# Meet Chuck



## Emily1970 (Apr 21, 2011)

Well, we got an emergency call yesterday from a vizsla rescue about a vizsla in need of a home who only lived an hour from us. Poor boy has been basically crated all the time, doesn't know his name, how to sit, nothing. He is 2 months younger than Riley. So we took him in. He is so starved for attention that if you lift your hand from him, he bawls and paws at you. Call me crazy, but I couldn't let him suffer. He is AKC registered even.


----------



## Ruin (Nov 9, 2011)

Good on you! That's a handsome boy. It always makes my heart cry and my eyes water to hear of any animal neglected or abused. I wish I were in a better position to work with a Vizsla rescue also.

I'm sure he's going to be one very happy boy, and probably already is! He'll certainly get plenty of love now!


----------



## ironman_stittsville (Oct 12, 2011)

Chuck is a beauty! Well done rescuing him!

Did you hear the story of why he was kept in a crate so much? Was it a puppy mill or just neglect or ?

It always confuses me how people can treat an animal that way, particularly when it is a Vizsla, they are so engaging and love to be with people, why leave him locked up?

Crazy,
Rh.


----------



## RubyRoo (Feb 1, 2011)

Bless your heart for taking him in. What a handsome boy!


----------



## hobbsy1010 (Jun 4, 2011)

Chuck, welcome home   

Just thinking the same thing when I saw the photos, 'Good Looker'

Welldone Emily 1970, It takes a certain type of 'special person' to take on an animal that hasn't had the best start to It's life and to give it a great second chance. 

*GOOD TIMES!!!!*

Hobbsy1010


----------



## Emily1970 (Apr 21, 2011)

I am his third home. I really think it is a case of getting a pup and not realizing what they were getting. He has no clue how to play with toys, nothing. The woman that had him this time was going to go on vacation this morning for 4 days and leave him in a crate all the time with her brother coming over to let him out once a day. So I took him at 8:30 last night. Rough night. I certainly am not going to ever say that I know the most about dogs or their training, but we have the means and resources and energy to take care of them the way they are meant to be. I think that's what's important.


----------



## harrigab (Aug 21, 2011)

Hi Chuck ;D well done Emily!


----------



## kristen (Oct 18, 2011)

Lucky Chuck for finding such a loving family to take him in! 
Great work!


----------



## redbirddog (Apr 23, 2010)

I'm so glad Chuck found you. Any help let us know.

RBD


----------



## texasred (Jan 29, 2012)

God bless you. I bet Chuck thinks he has died and went to heaven.


----------



## threefsh (Apr 25, 2011)

Chuck is absolutely gorgeous! <3


----------



## Coco (Jul 27, 2011)

Sounds like third time is a charm. Sounds like Chuck has found the perfect home.


----------



## OttosMama (Oct 27, 2011)

Good for Chuck! He is a beautiful little pup and will now have the life he deserves!


----------



## Ozkar (Jul 4, 2011)

Emily1970, I love you guys!  You are very compassionate humans and I just KNOW this will be his forever home now. Think of all the fun Riley and your new dog will have!! Not sure what you are doing for a name, but, I changed Zsa Zsa's name when I adopted her. It took her about half a day to work it out!  
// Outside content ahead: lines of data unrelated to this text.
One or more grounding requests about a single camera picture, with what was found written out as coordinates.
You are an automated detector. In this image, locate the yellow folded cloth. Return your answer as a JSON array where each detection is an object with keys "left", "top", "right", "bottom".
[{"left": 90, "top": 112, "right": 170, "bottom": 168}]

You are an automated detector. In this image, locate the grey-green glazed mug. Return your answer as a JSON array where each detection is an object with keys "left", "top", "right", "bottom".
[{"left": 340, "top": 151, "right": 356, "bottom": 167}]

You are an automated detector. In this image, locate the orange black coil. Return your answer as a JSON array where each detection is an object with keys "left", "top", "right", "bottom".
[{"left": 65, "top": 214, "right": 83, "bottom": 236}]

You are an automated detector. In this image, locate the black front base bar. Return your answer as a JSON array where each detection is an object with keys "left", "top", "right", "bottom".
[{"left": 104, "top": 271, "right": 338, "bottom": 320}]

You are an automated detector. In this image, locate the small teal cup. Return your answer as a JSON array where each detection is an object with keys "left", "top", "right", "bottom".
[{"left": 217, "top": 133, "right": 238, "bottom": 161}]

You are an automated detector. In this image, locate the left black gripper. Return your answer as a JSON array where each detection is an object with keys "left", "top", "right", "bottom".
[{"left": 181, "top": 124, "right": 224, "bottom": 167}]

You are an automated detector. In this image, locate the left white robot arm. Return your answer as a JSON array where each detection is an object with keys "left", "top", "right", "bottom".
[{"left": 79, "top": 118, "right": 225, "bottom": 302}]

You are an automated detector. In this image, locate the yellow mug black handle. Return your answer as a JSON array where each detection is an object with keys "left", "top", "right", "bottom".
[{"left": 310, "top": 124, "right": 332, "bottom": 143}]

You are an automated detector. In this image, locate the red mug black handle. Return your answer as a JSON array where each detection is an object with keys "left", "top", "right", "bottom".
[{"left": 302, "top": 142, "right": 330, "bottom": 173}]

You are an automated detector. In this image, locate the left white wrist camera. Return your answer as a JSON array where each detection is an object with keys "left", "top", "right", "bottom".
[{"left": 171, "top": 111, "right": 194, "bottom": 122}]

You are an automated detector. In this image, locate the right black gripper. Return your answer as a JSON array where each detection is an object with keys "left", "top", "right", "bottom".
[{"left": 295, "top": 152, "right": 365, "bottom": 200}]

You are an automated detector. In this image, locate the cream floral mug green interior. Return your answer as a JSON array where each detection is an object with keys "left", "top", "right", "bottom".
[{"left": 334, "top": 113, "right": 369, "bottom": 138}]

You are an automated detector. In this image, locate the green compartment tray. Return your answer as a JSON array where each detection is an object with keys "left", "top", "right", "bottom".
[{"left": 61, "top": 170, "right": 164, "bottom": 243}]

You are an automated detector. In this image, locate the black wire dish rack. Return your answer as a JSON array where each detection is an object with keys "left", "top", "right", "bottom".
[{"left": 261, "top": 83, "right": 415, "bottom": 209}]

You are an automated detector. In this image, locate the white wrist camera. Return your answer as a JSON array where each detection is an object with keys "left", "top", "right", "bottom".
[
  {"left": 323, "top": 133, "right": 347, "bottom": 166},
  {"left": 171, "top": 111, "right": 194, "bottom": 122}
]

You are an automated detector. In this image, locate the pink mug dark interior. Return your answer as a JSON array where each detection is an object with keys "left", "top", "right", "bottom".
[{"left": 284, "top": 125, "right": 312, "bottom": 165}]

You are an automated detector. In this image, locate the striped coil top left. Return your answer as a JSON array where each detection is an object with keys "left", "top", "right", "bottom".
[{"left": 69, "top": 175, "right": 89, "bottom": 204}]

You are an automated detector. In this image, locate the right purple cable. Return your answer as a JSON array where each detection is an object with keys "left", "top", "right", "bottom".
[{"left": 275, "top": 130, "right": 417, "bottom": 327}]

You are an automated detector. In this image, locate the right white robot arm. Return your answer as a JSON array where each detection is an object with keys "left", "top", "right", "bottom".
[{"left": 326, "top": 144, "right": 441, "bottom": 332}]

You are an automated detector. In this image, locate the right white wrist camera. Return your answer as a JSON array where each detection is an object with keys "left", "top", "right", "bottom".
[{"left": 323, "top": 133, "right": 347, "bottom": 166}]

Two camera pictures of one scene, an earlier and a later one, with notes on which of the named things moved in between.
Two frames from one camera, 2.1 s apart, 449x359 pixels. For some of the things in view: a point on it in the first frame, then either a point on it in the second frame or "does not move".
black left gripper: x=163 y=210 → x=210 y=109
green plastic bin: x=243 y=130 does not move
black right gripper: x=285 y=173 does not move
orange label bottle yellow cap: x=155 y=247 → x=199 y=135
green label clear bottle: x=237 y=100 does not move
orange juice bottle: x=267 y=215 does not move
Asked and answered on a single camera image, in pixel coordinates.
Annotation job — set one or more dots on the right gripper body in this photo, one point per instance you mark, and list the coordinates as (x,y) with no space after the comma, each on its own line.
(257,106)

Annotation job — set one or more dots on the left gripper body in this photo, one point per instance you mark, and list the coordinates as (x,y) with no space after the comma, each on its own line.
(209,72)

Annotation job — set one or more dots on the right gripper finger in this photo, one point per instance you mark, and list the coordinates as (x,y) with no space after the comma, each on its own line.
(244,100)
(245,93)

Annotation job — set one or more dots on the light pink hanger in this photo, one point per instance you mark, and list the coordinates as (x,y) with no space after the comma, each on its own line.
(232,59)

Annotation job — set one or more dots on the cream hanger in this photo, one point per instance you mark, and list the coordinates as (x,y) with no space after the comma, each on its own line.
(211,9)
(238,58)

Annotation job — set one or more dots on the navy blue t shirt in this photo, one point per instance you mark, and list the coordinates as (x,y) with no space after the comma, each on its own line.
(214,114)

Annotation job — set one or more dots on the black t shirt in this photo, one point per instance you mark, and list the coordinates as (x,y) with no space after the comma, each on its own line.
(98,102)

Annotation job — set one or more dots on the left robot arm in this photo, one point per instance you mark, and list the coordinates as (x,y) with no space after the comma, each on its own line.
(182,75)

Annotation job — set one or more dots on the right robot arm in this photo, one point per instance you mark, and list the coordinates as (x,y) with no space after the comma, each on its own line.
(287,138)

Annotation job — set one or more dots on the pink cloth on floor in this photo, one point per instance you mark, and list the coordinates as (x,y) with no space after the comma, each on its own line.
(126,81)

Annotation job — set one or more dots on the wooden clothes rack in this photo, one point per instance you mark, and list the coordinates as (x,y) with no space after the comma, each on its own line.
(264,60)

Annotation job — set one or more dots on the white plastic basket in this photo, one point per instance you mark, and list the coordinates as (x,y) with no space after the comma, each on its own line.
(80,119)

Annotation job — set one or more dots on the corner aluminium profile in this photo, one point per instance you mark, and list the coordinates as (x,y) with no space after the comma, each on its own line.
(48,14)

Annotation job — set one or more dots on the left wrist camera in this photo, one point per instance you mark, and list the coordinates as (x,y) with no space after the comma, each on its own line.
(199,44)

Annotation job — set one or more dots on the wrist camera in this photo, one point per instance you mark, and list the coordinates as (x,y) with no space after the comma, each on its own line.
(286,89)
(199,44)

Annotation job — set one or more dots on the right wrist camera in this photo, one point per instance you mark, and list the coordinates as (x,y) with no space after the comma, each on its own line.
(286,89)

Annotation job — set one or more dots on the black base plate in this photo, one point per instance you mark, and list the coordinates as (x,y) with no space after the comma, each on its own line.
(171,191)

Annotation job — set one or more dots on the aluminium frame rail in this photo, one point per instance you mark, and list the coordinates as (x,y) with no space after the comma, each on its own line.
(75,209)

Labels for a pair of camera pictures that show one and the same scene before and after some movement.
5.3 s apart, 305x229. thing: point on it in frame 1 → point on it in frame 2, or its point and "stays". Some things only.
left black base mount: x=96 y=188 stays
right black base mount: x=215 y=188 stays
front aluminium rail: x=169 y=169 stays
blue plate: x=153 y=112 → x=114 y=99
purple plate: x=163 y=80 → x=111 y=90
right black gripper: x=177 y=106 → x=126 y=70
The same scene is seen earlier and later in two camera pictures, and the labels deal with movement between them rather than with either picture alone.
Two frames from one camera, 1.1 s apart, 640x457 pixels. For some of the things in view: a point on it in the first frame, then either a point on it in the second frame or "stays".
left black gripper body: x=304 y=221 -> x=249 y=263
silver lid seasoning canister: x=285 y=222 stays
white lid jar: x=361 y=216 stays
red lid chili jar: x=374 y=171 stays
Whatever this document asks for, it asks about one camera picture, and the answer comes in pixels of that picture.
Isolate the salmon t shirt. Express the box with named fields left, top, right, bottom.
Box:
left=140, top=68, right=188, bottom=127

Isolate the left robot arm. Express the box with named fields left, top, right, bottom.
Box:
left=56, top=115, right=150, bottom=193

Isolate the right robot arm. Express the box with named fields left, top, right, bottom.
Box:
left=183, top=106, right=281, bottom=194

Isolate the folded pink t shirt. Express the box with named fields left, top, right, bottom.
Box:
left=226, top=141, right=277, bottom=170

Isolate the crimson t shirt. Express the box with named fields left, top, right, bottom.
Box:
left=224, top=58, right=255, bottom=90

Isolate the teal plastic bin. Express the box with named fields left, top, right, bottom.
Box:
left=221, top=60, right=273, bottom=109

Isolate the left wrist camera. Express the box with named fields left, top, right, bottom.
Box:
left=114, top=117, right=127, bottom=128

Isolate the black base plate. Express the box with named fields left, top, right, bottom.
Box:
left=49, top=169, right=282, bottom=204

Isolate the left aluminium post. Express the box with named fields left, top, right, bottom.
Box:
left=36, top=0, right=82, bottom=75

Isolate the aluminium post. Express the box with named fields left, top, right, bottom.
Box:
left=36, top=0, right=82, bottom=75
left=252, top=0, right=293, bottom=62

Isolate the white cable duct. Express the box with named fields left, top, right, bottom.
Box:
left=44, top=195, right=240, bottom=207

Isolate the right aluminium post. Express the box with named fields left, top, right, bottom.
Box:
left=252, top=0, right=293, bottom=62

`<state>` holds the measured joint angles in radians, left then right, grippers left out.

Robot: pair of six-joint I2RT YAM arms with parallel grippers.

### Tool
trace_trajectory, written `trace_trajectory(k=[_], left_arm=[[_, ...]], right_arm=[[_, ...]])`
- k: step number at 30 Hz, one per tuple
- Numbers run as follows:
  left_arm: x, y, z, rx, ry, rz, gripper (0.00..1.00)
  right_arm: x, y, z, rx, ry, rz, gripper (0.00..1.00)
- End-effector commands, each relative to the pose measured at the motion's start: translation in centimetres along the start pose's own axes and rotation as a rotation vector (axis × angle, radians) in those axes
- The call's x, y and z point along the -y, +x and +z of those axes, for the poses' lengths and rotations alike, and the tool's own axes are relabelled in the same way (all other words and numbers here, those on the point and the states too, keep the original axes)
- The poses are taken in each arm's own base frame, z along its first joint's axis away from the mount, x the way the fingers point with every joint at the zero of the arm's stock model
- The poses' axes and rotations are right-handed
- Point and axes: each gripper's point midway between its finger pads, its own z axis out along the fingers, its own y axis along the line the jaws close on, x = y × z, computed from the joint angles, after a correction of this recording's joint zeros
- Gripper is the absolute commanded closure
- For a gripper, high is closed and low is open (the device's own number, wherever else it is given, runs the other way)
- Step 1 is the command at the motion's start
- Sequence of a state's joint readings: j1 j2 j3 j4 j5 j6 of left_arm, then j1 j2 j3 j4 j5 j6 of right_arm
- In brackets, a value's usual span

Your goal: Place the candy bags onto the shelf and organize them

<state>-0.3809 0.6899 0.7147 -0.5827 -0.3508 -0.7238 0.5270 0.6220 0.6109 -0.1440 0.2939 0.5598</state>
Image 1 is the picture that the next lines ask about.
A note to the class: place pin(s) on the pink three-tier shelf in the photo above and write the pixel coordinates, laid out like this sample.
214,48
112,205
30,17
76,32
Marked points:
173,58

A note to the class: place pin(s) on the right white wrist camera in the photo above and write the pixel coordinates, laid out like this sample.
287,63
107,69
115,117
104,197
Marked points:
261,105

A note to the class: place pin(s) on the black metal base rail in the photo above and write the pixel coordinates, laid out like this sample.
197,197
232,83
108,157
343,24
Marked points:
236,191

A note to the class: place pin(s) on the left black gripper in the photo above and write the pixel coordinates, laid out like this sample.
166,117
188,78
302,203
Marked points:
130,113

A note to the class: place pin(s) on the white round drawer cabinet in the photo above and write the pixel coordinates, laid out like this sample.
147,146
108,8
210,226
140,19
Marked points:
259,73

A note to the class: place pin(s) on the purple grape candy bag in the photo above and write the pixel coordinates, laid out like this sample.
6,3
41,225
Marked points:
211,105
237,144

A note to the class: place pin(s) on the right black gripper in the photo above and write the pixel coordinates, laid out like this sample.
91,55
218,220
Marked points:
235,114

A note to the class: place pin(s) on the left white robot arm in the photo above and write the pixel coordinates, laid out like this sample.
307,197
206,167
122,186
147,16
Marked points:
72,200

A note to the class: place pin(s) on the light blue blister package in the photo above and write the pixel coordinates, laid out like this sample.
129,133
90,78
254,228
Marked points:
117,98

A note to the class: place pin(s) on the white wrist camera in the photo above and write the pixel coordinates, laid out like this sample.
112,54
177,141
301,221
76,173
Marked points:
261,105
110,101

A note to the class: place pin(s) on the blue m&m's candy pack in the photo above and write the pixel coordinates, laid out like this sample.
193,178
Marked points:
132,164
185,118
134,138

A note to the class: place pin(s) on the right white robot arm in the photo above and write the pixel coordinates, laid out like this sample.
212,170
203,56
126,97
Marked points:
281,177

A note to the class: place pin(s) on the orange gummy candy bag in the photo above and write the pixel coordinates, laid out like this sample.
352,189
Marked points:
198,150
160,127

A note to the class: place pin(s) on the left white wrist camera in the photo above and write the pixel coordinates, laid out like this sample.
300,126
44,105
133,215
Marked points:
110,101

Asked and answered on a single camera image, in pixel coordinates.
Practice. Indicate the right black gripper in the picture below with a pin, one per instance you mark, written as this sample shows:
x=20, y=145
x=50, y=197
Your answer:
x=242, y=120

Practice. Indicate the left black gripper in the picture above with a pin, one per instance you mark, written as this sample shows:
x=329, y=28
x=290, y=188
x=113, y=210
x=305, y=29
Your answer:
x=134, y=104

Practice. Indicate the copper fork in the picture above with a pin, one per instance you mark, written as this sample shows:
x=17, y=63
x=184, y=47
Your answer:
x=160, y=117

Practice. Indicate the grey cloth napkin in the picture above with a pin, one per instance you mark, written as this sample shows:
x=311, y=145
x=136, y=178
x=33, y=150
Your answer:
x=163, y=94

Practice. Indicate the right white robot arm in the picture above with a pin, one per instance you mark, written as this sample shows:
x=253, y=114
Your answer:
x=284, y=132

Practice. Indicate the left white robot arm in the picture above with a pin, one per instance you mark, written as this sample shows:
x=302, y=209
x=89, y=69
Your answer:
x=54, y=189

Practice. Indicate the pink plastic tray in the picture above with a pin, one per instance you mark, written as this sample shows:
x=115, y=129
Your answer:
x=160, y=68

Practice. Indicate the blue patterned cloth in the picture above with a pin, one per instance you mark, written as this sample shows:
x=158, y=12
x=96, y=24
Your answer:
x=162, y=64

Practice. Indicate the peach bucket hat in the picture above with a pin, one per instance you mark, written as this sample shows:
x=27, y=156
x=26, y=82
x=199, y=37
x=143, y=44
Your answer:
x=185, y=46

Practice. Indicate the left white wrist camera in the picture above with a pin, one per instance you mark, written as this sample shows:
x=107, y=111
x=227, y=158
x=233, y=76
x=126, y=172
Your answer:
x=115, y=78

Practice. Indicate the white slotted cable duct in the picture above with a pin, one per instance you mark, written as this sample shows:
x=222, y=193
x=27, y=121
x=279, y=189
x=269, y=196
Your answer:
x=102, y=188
I did it for a reason. I didn't ever want anything from her past linked. I figured not using that name was a good start. She has never heard me call her anything but Zsa Zsa. I have never spoken the name and never told anyone.  

Make sure he gets lots of love from you guys and Riley!


----------



## mswhipple (Mar 7, 2011)

Chuck is a BEAUTIFUL boy, and bless your hearts for taking him in!! He will repay you a thousandfold with love and loyalty... Well, of course, I'm sure you already know that, Emily1970!!


----------



## R E McCraith (Nov 24, 2011)

Welcome home CHUCK-looks like the only thing your last owner did right was to give you up-your in good hands now!


----------



## pippa31 (Aug 2, 2011)

Chuck is SO HANDSOME!!! So glad he has found a new home with you!!


----------



## city_dog (Feb 16, 2012)

Welcome home Chuck! 
It sounds like you've been lucky enough to find someone who will love you...

Congrats to all of you!


----------



## 1notenough (Sep 6, 2008)

Love a good rescue.That is how we got our third dog nessie monster, an american black and tan coonhound.The rescue associations do such great work.Makes you believe in people, at least the ones who love dogs. congrats on your new buddy.Good luck on the training


----------



## mswhipple (Mar 7, 2011)

Nessie is lovely! I had a Bluetick Coonhound named Elly Mae from 1989 to 2001. She was a great dog!


----------



## Emily1970 (Apr 21, 2011)

Chuck is doing wonderfully. Riley is showing some jealousy issues. He acts depressed, but we are making sure they both get lots of love and we let Riley out first, etc. to make sure he knows he is still boss like he thinks he is. He just acts depressed. Very unlike him. But he isn't aggressive to Chuck at all. They play and play. But the jealousy issue seems to center around who is top dog to my husband. Chuck laid on top of him last night while he got a frozen kong (which we could tell he had never had) and Riley wouldn't come near, but as soon as Chuck moved Riley went and got on top of him and wouldn't move.


----------



## redbirddog (Apr 23, 2010)

> But the jealousy issue seems to center around who is top dog to my husband.


Had this issue when we rehomed a cocker many years ago. Our cocker was about 6 years old and the new male was 3. I ended up taking the rehomed cocker to work where it became a "yard dog." He loved that role. But at home we hated the idea of the "new dog" being dominate over our long time dog and kept interfering. The below article could have helped us then. Hope the roles your dogs play in your home work out better than it did for us. Great for Chuck has a smart and understanding new home.

RBD


http://www.petplace.com/dogs/inter-dog-dominance-aggression/page3.aspx



> Type 2. The second and much more common type of sibling rivalry is what is referred to as alliance aggression. This unfortunate situation is man-made and occurs when humans interfere with dominance/deference struggles between dogs in the same household.
> 
> The typical human reaction is to support the subordinate, which ensures that dominance is not established and fighting continues. By supporting the underdog, the owners increase the would-be subordinate dog's social status, and by chastising the more dominant dog they will effectively weaken his position.
> 
> This ensures that near equal dominance status is maintained and the fighting will continue. These fights can be much more dangerous (resulting in severe injury) and persist for a considerable length of time. Typically, the dogs fight only in the presence of the owner and it is the owner's comings and goings that precipitate the violence.


----------



## ironman_stittsville (Oct 12, 2011)

1notenough said:


> ...That is how we got our third dog nessie monster, an american black and tan coonhound...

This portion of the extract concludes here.